Emergency Emergency...what to do when your pet has a seizure.
A seizure is a sudden uncontrolled surge of electrical activity in the brain. They are classified as either:
* complete (loss of consciousness with convulsions); or
* partial (anything from "zoning out", localised limb twitching or even "fly snapping" behaviour).
They are a relatively common occurrence in dogs (and to a lesser degree in cats), and can be very frightening. Here are some guidelines to help you respond appropriately:
DO consider your own safety first, DO NOT get injured yourself!
DO protect them from injuring themselves: If possible place a pillow under their head, move furniture that they may bump into, ensure that they are not going to fall from a height or into water.
DO minimise external stimuli: Turn off lights, the radio, the television, do not scream and shout.
DO remove other pets from the area: Other pets may act aggressively towards the fitting animal, and in turn the the fitting animal may act aggressively as they come out of the fit.
DO record details of the seizure: How long it lasts, the date it occurred, what happened before, during and after the seizure.
DO monitor your pet - after the seizure as well as during.
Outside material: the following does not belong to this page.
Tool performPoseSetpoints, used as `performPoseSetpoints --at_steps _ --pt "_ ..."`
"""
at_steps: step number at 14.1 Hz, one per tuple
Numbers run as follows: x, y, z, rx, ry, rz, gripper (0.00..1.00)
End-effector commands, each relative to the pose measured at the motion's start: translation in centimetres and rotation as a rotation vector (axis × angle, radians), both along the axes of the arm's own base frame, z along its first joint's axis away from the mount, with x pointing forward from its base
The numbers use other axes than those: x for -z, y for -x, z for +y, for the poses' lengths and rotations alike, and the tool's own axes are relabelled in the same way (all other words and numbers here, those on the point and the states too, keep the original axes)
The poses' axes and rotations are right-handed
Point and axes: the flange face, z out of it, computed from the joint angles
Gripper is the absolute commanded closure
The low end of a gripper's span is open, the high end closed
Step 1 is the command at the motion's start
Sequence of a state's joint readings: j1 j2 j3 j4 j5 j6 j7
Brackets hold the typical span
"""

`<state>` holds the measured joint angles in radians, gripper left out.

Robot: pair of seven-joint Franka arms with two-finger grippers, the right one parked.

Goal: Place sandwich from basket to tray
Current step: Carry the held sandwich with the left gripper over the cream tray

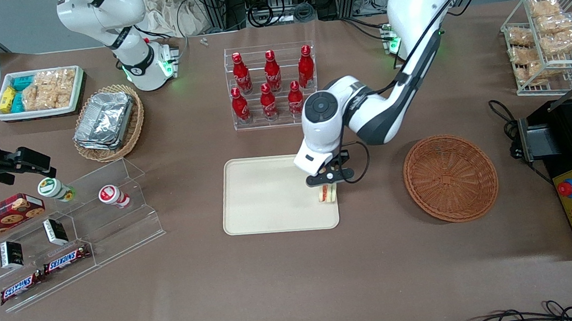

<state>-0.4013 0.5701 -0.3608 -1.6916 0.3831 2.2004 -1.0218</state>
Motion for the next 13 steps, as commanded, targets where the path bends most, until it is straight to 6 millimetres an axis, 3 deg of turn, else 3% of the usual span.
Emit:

They are likely to suffer a 'post-ictal' phase of confusion or disorientation and may need extra reassurance or assistance during this period. Be ready to commence CPR should they lose consciousness or stop breathing .
DO contact your vet if the seizure lasts longer than a couple of minutes.
DO cool your pet down after the seizure has occurred - hyperthermia following seizures is common.
DO NOT try to restrain your pet.
DO NOT try to stop them "swallowing their tongue". This does not occur and trying to pull the tongue out will likely just result in you getting bitten and the pet chewing on its own tongue.
If your pet is a diabetic receiving insulin injections they may be seizuring because of low blood sugar levels. In this situation you can try to apply some sugar, glucose powder or honey to their gums (again, don’t get bitten!) before heading off to the vet.
The most common cause of seizures is idiopathic epilepsy (seizures without any identifiable underlying cause). However, there are many other causes such as head trauma, toxins, metabolic disease, heat stroke, inflammatory or infectious disease or structural changes to the brain. If your pet has a seizure, we recommend that you make an appointment with your vet so that they can investigate further and try to figure out why the seizure occurred, as well as whether treatment is indicated.